多分、その経営方針で業績を上げられたのでしょう。 ………短期的には。
 しかし、その動きは多くの追従者を産みました。あまりにも多くの企業が追従したことで、その動きは日本全体でのものとなりました。
 ところが、それは逆に非正規社員を労働力の中心に据えないと立ち行かない社会をもたらしてしまいました。単に業績を上げる為ではなく、そうしないと製品の価格競争に負けてしまいますから。


その結果何が起こったでしょう?

 それは「日本全体として 給料として支払われるお金そのものが減ってしまった」という事ではないでしょうか?
 給料の総額が減ってしまえば当然 景気は後退しますよね。物を買おうにもその元手がないのですから。
 「正社員をパート社員に切り替えて経費を削減する」と言う経営方針はひとつの企業としては正解だったかもしれませんが、日本全体での動きとなってしまった為に経済キャパシティの縮小をもたらしたのではないでしょうか?


人口の変化はさらに緩やかです

 経済は縮小していきましたが人口の変化はそれについて行けませんでした。そうですよね。「人」の一生はずっと長いものです。働かなくてはならない人の数はそうそう減りません。
 ところが働き口は減っていっています。だから、多くの人が給料が安くてもとにかく職に就ける事を優先しました。それは雇う側を優位にして、人を安く雇う事を可能にしました。そして、安い給料で働かなくてはならない人が買える物は安く買えるものだけになってしまいました。
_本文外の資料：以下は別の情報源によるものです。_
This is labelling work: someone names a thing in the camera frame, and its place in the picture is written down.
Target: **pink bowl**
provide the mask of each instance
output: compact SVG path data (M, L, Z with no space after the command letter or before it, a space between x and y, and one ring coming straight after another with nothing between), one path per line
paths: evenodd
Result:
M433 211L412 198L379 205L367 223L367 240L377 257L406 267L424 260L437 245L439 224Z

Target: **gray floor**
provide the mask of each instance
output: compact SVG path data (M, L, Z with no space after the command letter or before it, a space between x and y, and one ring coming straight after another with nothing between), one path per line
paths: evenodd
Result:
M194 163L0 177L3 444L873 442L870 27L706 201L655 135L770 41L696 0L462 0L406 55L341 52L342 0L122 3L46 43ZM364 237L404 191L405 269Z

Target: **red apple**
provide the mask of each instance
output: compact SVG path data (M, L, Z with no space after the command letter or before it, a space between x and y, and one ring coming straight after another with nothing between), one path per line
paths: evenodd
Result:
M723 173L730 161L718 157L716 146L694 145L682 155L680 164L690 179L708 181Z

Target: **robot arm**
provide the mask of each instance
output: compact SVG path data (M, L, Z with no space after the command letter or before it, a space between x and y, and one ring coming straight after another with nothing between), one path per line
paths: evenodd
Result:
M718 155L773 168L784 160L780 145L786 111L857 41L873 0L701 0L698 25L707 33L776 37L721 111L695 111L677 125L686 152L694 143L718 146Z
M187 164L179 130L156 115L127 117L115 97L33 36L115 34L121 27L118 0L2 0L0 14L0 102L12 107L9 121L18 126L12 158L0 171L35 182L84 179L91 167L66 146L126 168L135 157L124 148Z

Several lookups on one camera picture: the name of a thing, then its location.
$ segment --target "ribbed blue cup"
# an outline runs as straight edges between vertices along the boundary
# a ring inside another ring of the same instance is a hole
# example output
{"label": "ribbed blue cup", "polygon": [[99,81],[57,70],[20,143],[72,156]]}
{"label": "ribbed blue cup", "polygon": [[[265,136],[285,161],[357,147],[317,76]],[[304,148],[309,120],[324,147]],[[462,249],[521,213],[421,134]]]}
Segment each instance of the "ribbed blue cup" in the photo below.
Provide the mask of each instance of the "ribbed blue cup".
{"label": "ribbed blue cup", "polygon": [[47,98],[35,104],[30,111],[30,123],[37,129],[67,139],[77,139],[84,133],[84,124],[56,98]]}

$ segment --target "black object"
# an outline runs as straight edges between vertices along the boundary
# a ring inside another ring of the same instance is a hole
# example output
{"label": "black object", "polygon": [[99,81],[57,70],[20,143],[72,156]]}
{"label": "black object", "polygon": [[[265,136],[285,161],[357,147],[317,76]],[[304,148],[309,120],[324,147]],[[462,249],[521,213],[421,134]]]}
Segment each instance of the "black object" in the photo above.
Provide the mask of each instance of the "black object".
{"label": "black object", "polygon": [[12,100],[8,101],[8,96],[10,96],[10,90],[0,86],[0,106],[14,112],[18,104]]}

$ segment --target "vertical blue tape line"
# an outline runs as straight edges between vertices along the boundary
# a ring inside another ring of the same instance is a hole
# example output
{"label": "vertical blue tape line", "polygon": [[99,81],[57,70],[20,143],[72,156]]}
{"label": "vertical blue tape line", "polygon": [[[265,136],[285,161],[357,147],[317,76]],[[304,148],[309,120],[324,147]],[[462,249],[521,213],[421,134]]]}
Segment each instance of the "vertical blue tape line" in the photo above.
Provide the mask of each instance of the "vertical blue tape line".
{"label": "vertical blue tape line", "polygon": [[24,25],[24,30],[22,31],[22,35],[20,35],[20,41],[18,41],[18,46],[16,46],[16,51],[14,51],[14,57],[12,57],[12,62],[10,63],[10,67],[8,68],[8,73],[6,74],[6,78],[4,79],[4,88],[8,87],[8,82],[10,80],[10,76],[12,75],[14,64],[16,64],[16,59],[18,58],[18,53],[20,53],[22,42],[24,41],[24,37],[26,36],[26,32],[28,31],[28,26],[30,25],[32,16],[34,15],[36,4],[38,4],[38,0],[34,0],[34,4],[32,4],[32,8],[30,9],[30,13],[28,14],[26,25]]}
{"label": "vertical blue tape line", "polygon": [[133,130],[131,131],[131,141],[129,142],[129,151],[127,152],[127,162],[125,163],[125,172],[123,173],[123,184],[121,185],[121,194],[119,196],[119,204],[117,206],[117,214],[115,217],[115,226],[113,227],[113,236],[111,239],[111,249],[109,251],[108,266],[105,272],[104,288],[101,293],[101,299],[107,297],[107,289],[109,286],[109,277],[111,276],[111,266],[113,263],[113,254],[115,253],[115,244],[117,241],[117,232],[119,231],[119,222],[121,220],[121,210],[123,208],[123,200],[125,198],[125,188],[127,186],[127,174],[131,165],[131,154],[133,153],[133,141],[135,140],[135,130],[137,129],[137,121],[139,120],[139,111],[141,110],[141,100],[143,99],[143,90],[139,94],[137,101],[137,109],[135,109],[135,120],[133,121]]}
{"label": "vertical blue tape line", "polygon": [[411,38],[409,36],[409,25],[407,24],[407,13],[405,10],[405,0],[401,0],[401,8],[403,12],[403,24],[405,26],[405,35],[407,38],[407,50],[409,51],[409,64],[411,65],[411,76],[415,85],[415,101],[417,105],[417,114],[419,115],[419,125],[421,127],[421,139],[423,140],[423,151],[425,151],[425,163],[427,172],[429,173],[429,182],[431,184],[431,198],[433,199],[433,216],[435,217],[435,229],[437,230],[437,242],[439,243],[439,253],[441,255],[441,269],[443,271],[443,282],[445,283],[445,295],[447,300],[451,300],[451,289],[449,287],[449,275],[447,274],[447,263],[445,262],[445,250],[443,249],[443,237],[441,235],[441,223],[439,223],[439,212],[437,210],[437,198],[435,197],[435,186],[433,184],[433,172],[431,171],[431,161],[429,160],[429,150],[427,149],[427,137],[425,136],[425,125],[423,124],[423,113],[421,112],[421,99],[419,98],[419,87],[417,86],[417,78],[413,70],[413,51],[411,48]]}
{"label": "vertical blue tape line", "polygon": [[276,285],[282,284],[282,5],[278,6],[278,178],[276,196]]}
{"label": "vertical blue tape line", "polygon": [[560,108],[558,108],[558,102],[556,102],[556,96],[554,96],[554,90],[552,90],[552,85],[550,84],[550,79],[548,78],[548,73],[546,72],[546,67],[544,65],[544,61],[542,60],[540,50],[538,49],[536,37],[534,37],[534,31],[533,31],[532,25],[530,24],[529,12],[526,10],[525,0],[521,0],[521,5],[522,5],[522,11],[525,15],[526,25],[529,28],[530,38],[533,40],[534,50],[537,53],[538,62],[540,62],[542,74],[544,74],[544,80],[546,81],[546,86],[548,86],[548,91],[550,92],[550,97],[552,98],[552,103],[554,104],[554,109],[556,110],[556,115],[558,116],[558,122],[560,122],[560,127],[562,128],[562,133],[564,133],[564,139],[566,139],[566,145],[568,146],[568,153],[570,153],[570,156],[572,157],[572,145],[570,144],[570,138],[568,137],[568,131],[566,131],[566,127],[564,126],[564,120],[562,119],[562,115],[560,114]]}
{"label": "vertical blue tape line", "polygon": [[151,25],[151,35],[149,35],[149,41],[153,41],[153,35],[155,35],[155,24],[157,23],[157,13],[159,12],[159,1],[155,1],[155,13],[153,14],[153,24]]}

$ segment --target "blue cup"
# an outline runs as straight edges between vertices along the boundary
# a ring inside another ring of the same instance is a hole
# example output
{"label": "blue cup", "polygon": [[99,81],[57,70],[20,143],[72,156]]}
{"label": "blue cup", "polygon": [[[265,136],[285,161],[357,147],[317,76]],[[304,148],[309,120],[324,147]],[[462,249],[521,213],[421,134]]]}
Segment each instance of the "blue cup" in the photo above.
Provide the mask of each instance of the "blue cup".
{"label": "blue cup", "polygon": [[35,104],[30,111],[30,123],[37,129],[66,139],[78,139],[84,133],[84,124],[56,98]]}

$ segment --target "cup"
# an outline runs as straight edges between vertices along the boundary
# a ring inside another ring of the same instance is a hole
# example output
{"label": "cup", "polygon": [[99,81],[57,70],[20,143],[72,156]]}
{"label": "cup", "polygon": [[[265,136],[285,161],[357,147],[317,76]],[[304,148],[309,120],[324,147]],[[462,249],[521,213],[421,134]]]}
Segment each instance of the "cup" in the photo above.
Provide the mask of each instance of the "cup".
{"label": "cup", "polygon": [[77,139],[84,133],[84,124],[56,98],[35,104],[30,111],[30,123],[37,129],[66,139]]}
それは経済の縮小をさらに加速させてしまいました。
 かくて、商品は更に安く売らなくてはなくなり、普通に働く人(実は経済の鍵を握っている人)の給料が低下して、それが経済を縮小させる…… 悪循環は止まらなくなりました。


現在のデフレはここ数年の問題ではなく

 先の大企業の経営者が20数年前に起こされた、正社員をパート社員に切り替えるという経営方針が今になって日本経済全体に影響を及ぼしているのではないでしょうか?
 先の大企業の経営者はそこまで考えられておられたでしょうか? その大企業は短期的には業績を上げられたのかもしれません。でも 日本の経済そのものが縮小してしまった現在、果たしてその大企業の業績はパート社員に転換された前より良いと言えるのでしょうか。
 社員の非正規化だけではなく その他のコストカットなどを含めた経営効率化の流れも問題だと思います。
 この動きの初めの頃は、それまでの経済活動の惰性で人々も企業も消費を続けていました、ところが実は少しずつ、少しずつ経済の活力を削いでいたのではないでしょうか?
 その変化があまりにもゆっくりだったために 短期的にしか経済活動を見ることができなかった大企業の経営者はもちろん、お役人、政治家も昨今の不況の原因と結びつける事が出来ないでいるのではないでしょうか?


政府は何か景気対策をすれば

 すぐにでも結果が出るかの様に言っていますが果たしてどうでしょう?
 現在の不況は、20数年前にバブル経済がはじけた後に起きた「経営効率化・コストカット」の流れが 今になって社会の問題としてフィードバックされているのだと僕は考えています。
 行き過ぎたコストカット社会に陥っている現在、日本全体の経済活動を変えようとするなら20年、30年といった もっと長い期間をかけないといけないのではないでしょうか? しかも、普通に働いている人が正当な労働の対価を受け取る事が出来なければ一時的な好景気もすぐに収束してしまいます。果たしてこの不況から抜け出す事は出来るでしょうか?